Quote from: picowatt on July 07, 2016, 11:19:24 AM
Partzman,

My only experience with gyrators is with respect to fixed and variable Q simulated inductors built using opamps, resistors, and capacitors as used in analog circuits.

Using them to simulate transformer design is, well, "tip of my hat to you" stuff!

Looks very interesting...

PW


Thank you PW. 

Off topic but many years ago I designed and marketed a digital tuner for pianos, stringed instruments, etc, that used a very high Q gyrator/capacitance simulated inductor in series resonance that allowed measuring over three octaves with one setting. This created an electronic capability of "stretch tuning" the overtones of a stringed instrument in the same manner as a skilled professional tuner. The accuracy was 1 cent with 100 cents/semitone.

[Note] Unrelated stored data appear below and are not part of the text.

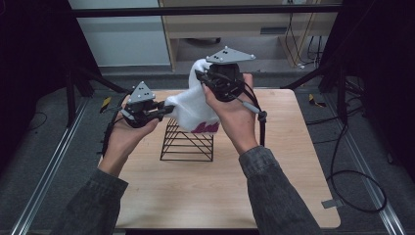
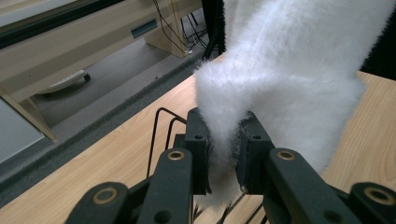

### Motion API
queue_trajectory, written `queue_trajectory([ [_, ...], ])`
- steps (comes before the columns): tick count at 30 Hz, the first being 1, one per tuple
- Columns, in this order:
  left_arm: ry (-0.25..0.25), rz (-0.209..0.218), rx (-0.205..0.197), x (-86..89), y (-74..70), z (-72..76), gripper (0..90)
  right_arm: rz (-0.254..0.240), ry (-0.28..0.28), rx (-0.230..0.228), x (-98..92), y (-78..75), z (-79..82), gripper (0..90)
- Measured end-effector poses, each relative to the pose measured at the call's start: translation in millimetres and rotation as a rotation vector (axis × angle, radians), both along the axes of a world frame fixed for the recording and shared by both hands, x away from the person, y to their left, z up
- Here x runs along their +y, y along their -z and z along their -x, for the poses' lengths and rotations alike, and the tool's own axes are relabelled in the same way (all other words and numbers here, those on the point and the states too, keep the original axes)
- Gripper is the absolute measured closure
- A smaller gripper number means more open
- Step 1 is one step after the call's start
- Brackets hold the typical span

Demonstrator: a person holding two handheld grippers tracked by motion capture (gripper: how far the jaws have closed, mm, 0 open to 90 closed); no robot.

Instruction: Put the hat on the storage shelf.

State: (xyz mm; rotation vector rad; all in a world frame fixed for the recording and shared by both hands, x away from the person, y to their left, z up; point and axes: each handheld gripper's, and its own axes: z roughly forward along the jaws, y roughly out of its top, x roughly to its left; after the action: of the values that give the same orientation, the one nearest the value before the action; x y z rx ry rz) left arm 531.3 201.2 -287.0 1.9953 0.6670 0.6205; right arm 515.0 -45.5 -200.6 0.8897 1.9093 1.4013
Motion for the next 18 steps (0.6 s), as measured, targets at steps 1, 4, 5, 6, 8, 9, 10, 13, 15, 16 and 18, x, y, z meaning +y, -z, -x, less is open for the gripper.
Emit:
queue_trajectory([
  [1, 0.0, 0.0, 0.0, 0.0, 0.0, 0.0, 76.8, 0.0, 0.0, 0.0, 0.0, 0.0, 0.0, 83.6],
  [4, -0.005, -0.005, 0.0, 4.4, 1.6, 0.0, 76.7, 0.006, -0.007, 0.008, 3.6, 2.3, -3.3, 83.5],
  [5, -0.013, -0.003, 0.006, 7.7, 3.5, -0.8, 76.7, 0.005, -0.007, 0.011, 5.2, 2.9, -4.2, 83.5],
  [6, -0.013, -0.003, 0.006, 7.7, 3.5, -0.8, 76.8, 0.005, -0.007, 0.011, 5.2, 2.9, -4.2, 83.5],
  [8, -0.023, 0.002, 0.016, 12.0, 7.6, -4.1, 76.7, 0.016, -0.011, 0.021, 10.4, 5.6, -8.8, 83.5],
  [9, -0.023, 0.002, 0.016, 12.0, 7.6, -4.1, 76.7, 0.016, -0.011, 0.021, 10.4, 5.6, -8.8, 83.5],
  [10, -0.025, 0.003, 0.021, 13.1, 9.0, -5.2, 76.7, 0.019, -0.012, 0.023, 12.1, 6.6, -10.8, 83.5],
  [13, -0.029, 0.003, 0.028, 16.5, 12.4, -8.8, 76.7, 0.025, -0.011, 0.036, 16.4, 9.1, -17.0, 83.5],
  [15, -0.04, 0.015, 0.037, 19.5, 14.9, -13.5, 76.8, 0.027, -0.007, 0.045, 18.6, 10.8, -23.2, 83.6],
  [16, -0.04, 0.012, 0.039, 20.5, 15.5, -15.4, 76.8, 0.029, -0.006, 0.046, 19.3, 11.5, -25.4, 83.6],
  [18, -0.044, 0.02, 0.042, 20.7, 16.6, -17.5, 76.8, 0.031, -0.005, 0.048, 19.9, 12.1, -27.3, 83.6],
])
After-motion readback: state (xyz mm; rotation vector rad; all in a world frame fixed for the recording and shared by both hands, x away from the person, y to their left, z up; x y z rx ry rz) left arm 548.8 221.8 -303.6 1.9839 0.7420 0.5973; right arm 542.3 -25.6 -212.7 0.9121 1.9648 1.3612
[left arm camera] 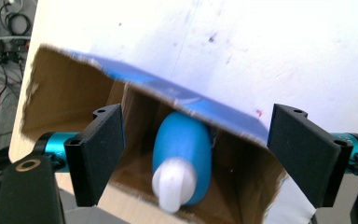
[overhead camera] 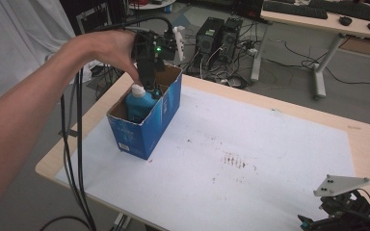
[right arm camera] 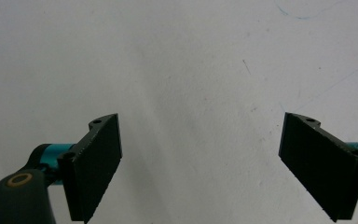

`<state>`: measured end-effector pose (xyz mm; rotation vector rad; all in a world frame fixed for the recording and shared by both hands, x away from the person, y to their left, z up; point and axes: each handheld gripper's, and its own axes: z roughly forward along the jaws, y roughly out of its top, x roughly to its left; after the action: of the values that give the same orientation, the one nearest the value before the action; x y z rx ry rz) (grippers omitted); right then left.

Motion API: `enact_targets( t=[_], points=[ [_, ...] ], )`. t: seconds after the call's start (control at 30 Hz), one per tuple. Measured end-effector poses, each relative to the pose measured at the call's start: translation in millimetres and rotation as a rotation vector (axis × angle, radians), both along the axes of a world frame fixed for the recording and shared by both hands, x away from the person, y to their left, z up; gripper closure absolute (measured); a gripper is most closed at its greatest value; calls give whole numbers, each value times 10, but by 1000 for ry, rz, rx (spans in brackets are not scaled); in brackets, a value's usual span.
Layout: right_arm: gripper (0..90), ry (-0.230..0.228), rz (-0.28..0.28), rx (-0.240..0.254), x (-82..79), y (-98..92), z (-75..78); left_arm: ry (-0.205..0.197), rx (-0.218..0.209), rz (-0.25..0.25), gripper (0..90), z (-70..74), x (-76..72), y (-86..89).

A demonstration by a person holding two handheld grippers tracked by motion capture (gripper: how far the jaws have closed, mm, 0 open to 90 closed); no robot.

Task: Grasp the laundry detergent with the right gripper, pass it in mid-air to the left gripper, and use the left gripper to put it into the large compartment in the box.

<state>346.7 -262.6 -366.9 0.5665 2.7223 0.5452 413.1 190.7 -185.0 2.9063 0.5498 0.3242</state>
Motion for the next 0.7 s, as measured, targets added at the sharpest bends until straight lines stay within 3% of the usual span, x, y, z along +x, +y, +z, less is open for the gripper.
enact_targets(
  t=[0.2, 0.4, 0.53, 0.7],
  points=[
    [126, -5, 1, -1, -4, 10, 25, -4, 4, -63, 160, -10, 23, -310],
    [126, -12, 0, 5, -9, -7, 49, 4, 1, -95, 160, -111, 40, -606],
    [126, -14, -7, 6, 0, -14, 68, 6, -25, -107, 160, -267, 37, -790],
    [126, -24, -21, 23, 28, -5, 117, 40, -57, -124, 159, -542, 20, -1002]
  ],
)
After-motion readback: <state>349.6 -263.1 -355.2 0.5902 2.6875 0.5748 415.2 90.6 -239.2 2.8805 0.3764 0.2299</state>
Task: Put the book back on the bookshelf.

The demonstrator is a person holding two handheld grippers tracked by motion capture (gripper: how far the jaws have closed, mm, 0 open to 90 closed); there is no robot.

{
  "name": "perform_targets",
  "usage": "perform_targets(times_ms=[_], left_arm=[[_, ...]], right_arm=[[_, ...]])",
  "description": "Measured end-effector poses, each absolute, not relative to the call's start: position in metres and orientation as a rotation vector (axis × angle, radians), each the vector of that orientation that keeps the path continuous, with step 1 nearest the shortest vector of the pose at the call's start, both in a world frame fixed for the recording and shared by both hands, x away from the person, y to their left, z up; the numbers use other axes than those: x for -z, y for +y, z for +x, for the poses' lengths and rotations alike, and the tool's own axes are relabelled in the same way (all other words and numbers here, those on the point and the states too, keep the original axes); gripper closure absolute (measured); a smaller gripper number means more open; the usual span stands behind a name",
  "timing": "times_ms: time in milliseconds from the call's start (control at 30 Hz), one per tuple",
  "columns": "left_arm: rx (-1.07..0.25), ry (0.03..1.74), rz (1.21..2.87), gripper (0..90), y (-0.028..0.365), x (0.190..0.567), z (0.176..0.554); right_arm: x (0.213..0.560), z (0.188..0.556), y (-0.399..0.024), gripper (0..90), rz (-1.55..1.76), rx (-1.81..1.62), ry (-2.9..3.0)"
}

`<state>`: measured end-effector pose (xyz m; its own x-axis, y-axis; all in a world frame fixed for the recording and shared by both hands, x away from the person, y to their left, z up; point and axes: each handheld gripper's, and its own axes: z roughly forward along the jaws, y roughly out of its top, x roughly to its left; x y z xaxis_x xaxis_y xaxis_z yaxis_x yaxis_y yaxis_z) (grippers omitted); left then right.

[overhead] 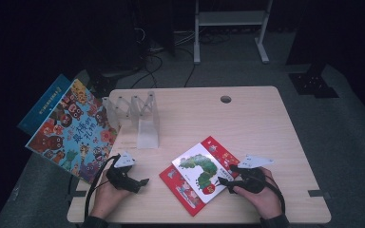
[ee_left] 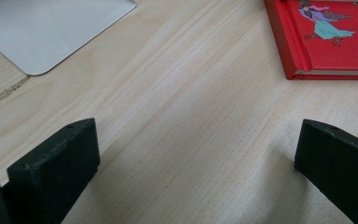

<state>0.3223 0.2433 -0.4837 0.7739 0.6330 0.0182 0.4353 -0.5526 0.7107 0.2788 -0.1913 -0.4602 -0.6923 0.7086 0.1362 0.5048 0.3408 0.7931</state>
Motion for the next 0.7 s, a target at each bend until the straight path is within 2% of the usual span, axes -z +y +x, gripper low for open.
perform_targets(times_ms=[400,500,567,700], left_arm=[[-0.354,0.791,2.244,0.0,0.243,0.484,0.322],[-0.354,0.791,2.244,0.0,0.243,0.484,0.322],[-0.354,0.791,2.244,0.0,0.243,0.484,0.322],[-0.354,0.791,2.244,0.0,0.243,0.484,0.322]], right_arm=[[0.461,0.263,-0.176,31.8,1.045,-1.284,2.394],[0.462,0.261,-0.174,38.6,1.029,-1.265,2.411],[0.464,0.26,-0.175,46.3,1.022,-1.257,2.413],[0.465,0.258,-0.177,52.7,1.024,-1.236,2.416]])
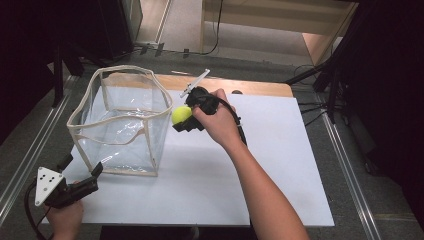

Also off topic but I read the comments about solid state vs tubes so I assume some here are pickers and/or audiophiles. I researched the differences nearly fifty years ago as best one could with a single channel kit scope, and determined the main difference was the output impedance or damping factors. I found tube outputs to be soft or poorly regulated with the changes in speaker impedance over a given frequency range, where s/s was highly regulated with high damping factors. By using a combo of negative voltage and current feedback in a s/s bipolar power amp, one can approach the ideal tube type output impedance tracking which yields the fat, warm tube sound. Other factors played a role as well like depletion mode j-fets in preamps, passive tone networks,  and phasing the output so the attack transients from a string pushed the cone forward, etc.

With today's mosfet power devices and engineering tools, some really good sounding amps could be built.